Uyeki, an American, was an old hand at this kind of fieldwork. During his career as an epidemiologist with the U.S. Centers for Disease Control and Prevention in Atlanta, he had responded to Ebola in Africa, SARS in Asia, and anthrax attacks in Washington.

But flu was his passion. He had signed on to CDC’s influenza branch in 1998 and was instantly dispatched to investigate an unusual summertime outbreak on cruise ships in Alaska that sickened thousands of tourists and tourism workers. In 2002 he headed off with an international team to the island nation of Madagascar, where thirty thousand villagers had come down with a baffling respiratory infection and hundreds had died. Though it was never publicized, some communicable disease specialists at WHO feared that at that very moment a global flu pandemic was hatching, not somewhere in Asia but in that African country’s remote rural highlands. Uyeki pitched his tent there and camped for five days in continuous rain, collecting samples from the sick. The test results were ultimately reassuring, revealing that the outbreak was caused by an ordinary seasonal flu strain, exacerbated by Madagascar’s crowded conditions, malnutrition, and cold, wet winter.

Uyeki is evangelical about flu. He calls it the Rodney Dangerfield of diseases. He is outraged that for years the virus was unable to garner much attention from researchers and policy makers despite its proven ability to kill tens of thousands of Americans each winter and potentially millions in a pandemic. He is emphatic about this point, as he is about many things. He is perpetually engaged and chronically restless. He keeps his sleeves rolled up and sneakers on his feet. Even into his late forties, this abundant energy, coupled with his intense brown eyes and dark, uneven bangs, lent him a boyish aspect.

Uyeki is also a practicing physician, a trained pediatrician, and, as he sat in that doorway in Sumatra, he understood that he was dealing with more than just the devilish twists of microbiology. He also had to attend to stigma and loss. “These were people who had already suffered a great tragedy,” Uyeki later recalled. “This was a family that was trying to grieve. You needed to be empathetic and sympathetic. You feel a little reluctant to keep pushing.”

As he spoke with the relatives, Uyeki tried to make eye contact, hoping to win their trust. But out of the corner of his eye he also studied Dowes. The ailing man had pulled himself into a sitting position. There was something odd about his breathing. His chest muscles seemed to be working too hard, too fast. Before long, Uyeki fell silent. He looked down at his watch. Then, for a full minute, he observed Dowes, counting each breath. A healthy man would breathe about fourteen or sixteen times in a minute. But Dowes exceeded that in half the time. Uyeki counted up to thirty-six. He knew then that the patient had pneumonia. It was almost certainly bird flu. But he’d need a specimen of virus to be sure.

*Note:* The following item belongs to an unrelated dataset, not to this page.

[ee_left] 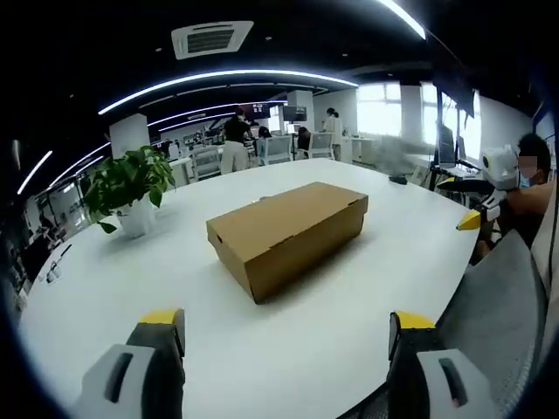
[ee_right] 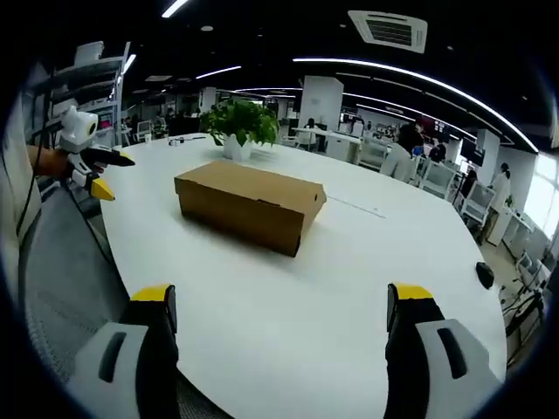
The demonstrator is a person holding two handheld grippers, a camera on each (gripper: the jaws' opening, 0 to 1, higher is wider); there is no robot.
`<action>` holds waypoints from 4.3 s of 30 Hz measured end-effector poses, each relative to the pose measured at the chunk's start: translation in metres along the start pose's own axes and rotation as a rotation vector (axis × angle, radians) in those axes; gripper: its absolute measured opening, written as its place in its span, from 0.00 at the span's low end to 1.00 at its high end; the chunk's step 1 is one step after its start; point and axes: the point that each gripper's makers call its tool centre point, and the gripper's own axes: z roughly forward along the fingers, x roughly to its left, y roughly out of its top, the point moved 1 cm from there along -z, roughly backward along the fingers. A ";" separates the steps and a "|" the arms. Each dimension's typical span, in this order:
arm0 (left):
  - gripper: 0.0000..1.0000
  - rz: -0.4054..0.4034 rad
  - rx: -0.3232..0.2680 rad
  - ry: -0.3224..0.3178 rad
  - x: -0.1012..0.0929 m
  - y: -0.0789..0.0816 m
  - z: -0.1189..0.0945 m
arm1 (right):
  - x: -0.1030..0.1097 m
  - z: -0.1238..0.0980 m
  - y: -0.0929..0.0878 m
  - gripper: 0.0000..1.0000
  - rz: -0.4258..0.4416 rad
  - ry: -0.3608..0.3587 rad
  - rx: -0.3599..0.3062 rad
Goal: Operate the shoe box by opening the lid, removing the specified soft item, and placing it in the target area until the item is outside and the box remains undamaged.
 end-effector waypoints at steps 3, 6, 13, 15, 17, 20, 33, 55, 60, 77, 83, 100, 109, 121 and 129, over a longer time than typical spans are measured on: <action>0.99 -0.001 -0.002 -0.001 0.000 0.001 0.000 | 0.001 0.001 0.000 0.96 -0.002 0.003 0.000; 0.99 0.000 -0.005 -0.002 0.000 0.001 0.000 | 0.002 0.001 0.000 0.96 -0.004 0.004 -0.001; 0.99 -0.005 -0.010 0.001 0.001 0.002 0.000 | 0.000 0.000 -0.001 0.96 -0.005 0.000 -0.002; 0.99 -0.007 -0.011 0.002 0.001 0.001 0.000 | -0.001 0.000 -0.001 0.96 -0.006 -0.003 -0.001; 0.99 -0.009 -0.014 0.004 0.001 0.002 0.000 | -0.002 -0.001 -0.001 0.96 -0.004 -0.005 -0.003; 0.99 -0.009 -0.014 0.003 0.000 0.002 0.001 | -0.002 -0.001 -0.001 0.96 -0.006 -0.007 -0.002; 0.98 -0.010 -0.022 0.004 0.000 0.004 0.001 | -0.002 0.001 0.003 0.96 -0.013 -0.005 -0.008; 0.98 -0.023 -0.028 -0.002 0.000 0.006 0.002 | -0.002 0.000 0.002 0.96 -0.015 0.003 -0.006; 1.00 -0.025 -0.032 -0.003 0.003 0.005 0.003 | -0.002 -0.001 0.003 0.96 -0.017 0.009 -0.005; 1.00 -0.022 -0.027 0.006 0.009 0.004 0.007 | -0.003 0.003 0.004 0.96 -0.036 0.025 0.000; 0.99 -0.013 -0.013 0.010 0.007 0.005 0.012 | -0.008 0.008 0.007 0.96 -0.028 0.030 0.003; 0.94 -0.016 -0.004 0.008 0.000 0.017 0.035 | -0.026 0.024 0.009 0.94 -0.031 0.063 0.023; 0.90 -0.017 0.015 0.015 0.005 0.016 0.048 | -0.033 0.035 0.005 0.89 -0.072 0.100 0.044; 0.78 -0.058 0.017 0.005 0.011 0.018 0.067 | -0.044 0.058 0.008 0.77 -0.133 0.163 0.048; 0.76 -0.055 0.029 0.032 0.015 0.017 0.081 | -0.044 0.078 0.010 0.70 -0.145 0.208 0.043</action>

Uyeki delicately advised the family that he wanted to take a sample.

“No blood,” one relative objected.

“I’m not going to draw blood,” Uyeki assured them. His aim was to swab the man’s nose and throat.

“No equipment,” a relative insisted, making clear they’d be horribly offended if Uyeki donned his protective gear.

It was a terrible demand. This was a monster of a virus that had killed most of those it infected. Flipping a coin would give better odds of survival. It was so deadly that scientists studying the virus were required to wear protective suits and work in special limited-access laboratories behind double doors with reverse ventilation to siphon off contaminated air. In the field, investigators were instructed to wear full outfits, including respirator masks, goggles, surgical caps and gowns, shoe coverings, and gloves. Uyeki usually snapped on three layers of gloves just to be sure. He always carried the complete gear in his backpack. This was going to be a tough negotiation.

“OK,” Uyeki offered, “I won’t wear a gown and I won’t wear goggles.” He would compromise. “But I’m going to wear a respirator and gloves.” He figured the main hazard would be breathing in the virus or getting it on his bare flesh.